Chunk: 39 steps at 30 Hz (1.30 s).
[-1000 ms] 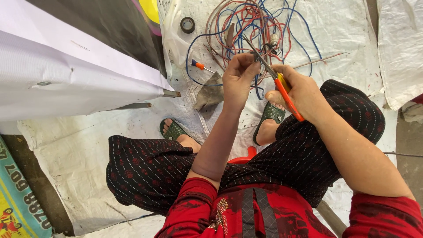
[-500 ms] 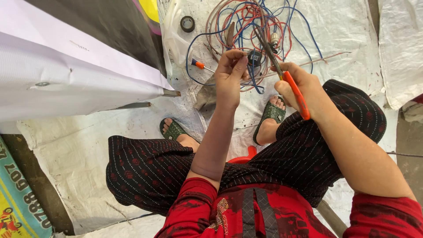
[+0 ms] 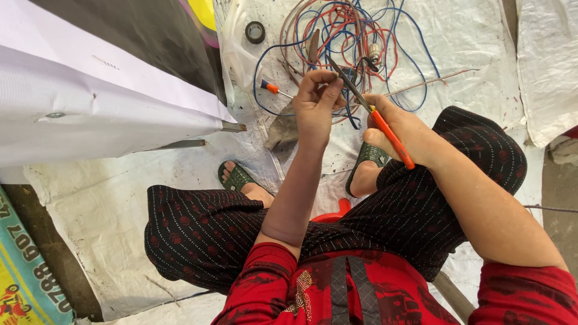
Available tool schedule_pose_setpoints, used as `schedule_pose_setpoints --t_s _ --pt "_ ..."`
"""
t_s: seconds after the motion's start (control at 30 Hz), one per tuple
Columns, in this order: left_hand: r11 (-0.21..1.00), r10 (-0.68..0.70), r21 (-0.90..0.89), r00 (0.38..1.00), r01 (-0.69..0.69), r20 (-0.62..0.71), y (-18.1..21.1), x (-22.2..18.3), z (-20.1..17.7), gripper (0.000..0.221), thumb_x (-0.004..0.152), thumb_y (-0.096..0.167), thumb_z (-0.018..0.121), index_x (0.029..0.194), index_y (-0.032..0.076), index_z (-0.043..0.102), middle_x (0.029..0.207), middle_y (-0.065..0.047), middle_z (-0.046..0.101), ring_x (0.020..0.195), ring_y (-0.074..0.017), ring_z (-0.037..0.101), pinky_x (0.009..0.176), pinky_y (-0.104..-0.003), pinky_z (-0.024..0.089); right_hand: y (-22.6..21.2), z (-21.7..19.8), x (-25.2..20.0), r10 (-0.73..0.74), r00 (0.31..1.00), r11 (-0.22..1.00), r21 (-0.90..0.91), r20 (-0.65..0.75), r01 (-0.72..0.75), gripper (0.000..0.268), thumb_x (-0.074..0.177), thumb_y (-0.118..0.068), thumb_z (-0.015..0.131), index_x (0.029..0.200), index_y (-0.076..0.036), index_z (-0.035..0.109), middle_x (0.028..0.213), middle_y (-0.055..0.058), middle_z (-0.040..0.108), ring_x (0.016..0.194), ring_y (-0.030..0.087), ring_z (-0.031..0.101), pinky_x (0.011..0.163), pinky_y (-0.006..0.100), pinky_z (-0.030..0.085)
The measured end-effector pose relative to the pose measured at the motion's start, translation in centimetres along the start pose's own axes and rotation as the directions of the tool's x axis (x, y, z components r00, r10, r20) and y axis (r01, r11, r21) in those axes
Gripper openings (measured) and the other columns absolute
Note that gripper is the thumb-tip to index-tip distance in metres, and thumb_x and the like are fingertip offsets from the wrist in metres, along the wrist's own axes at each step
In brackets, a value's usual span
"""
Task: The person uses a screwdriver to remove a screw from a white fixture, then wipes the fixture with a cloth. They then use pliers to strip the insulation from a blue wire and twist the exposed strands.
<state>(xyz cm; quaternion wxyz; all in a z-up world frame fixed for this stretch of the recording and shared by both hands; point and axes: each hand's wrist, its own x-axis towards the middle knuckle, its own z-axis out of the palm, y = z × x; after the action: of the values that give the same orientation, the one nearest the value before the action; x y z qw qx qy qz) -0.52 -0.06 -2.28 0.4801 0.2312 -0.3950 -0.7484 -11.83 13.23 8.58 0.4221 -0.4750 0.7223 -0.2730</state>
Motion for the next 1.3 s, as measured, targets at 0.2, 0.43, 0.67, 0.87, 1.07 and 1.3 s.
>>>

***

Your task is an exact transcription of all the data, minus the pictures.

Chunk: 39 steps at 30 Hz (1.30 s).
[-1000 ms] 
[-500 ms] 
[+0 ms] 
Available tool schedule_pose_setpoints, used as `schedule_pose_setpoints --t_s _ --pt "_ ..."`
"""
t_s: seconds after the motion's start (control at 30 Hz), one per tuple
Columns, in this order: left_hand: r11 (-0.21..1.00), r10 (-0.68..0.70), r21 (-0.90..0.89), r00 (0.38..1.00), r01 (-0.69..0.69), r20 (-0.62..0.71), y (-18.1..21.1), x (-22.2..18.3), z (-20.1..17.7), gripper (0.000..0.221), thumb_x (-0.004..0.152), thumb_y (-0.096..0.167), thumb_z (-0.018..0.121), index_x (0.029..0.194), index_y (-0.032..0.076), index_z (-0.043..0.102), middle_x (0.029..0.207), middle_y (-0.065..0.047), middle_z (-0.046..0.101), ring_x (0.020..0.195), ring_y (-0.074..0.017), ring_z (-0.037..0.101), pinky_x (0.009..0.176), pinky_y (-0.104..-0.003), pinky_z (-0.024..0.089); right_hand: y (-22.6..21.2), z (-21.7..19.8), x (-25.2..20.0), r10 (-0.73..0.74), r00 (0.31..1.00), r11 (-0.22..1.00), r21 (-0.90..0.91), r20 (-0.65..0.75), r01 (-0.72..0.75), gripper (0.000..0.268), thumb_x (-0.074..0.177), thumb_y (-0.118..0.068), thumb_z (-0.015..0.131), index_x (0.029..0.200), index_y (-0.076..0.036), index_z (-0.035..0.109), middle_x (0.028..0.213), middle_y (-0.055..0.058), middle_z (-0.040..0.108), ring_x (0.016..0.194), ring_y (-0.030..0.087), ring_z (-0.031..0.101), pinky_x (0.011..0.163), pinky_y (-0.006..0.100), pinky_z (-0.030..0.085)
The measured end-effector pose relative to the pose measured at the motion's start, translation in centimetres along the start pose's own axes and rotation as the directions of the tool's x axis (x, y, z components r00, r10, r20) and y axis (r01, r11, r21) in those axes
Gripper openings (measured) and the other columns absolute
Note that gripper is the thumb-tip to index-tip distance in metres, and thumb_x and the like are fingertip offsets from the wrist in metres, along the wrist's own axes at each step
In brackets, a value's usual span
"""
Task: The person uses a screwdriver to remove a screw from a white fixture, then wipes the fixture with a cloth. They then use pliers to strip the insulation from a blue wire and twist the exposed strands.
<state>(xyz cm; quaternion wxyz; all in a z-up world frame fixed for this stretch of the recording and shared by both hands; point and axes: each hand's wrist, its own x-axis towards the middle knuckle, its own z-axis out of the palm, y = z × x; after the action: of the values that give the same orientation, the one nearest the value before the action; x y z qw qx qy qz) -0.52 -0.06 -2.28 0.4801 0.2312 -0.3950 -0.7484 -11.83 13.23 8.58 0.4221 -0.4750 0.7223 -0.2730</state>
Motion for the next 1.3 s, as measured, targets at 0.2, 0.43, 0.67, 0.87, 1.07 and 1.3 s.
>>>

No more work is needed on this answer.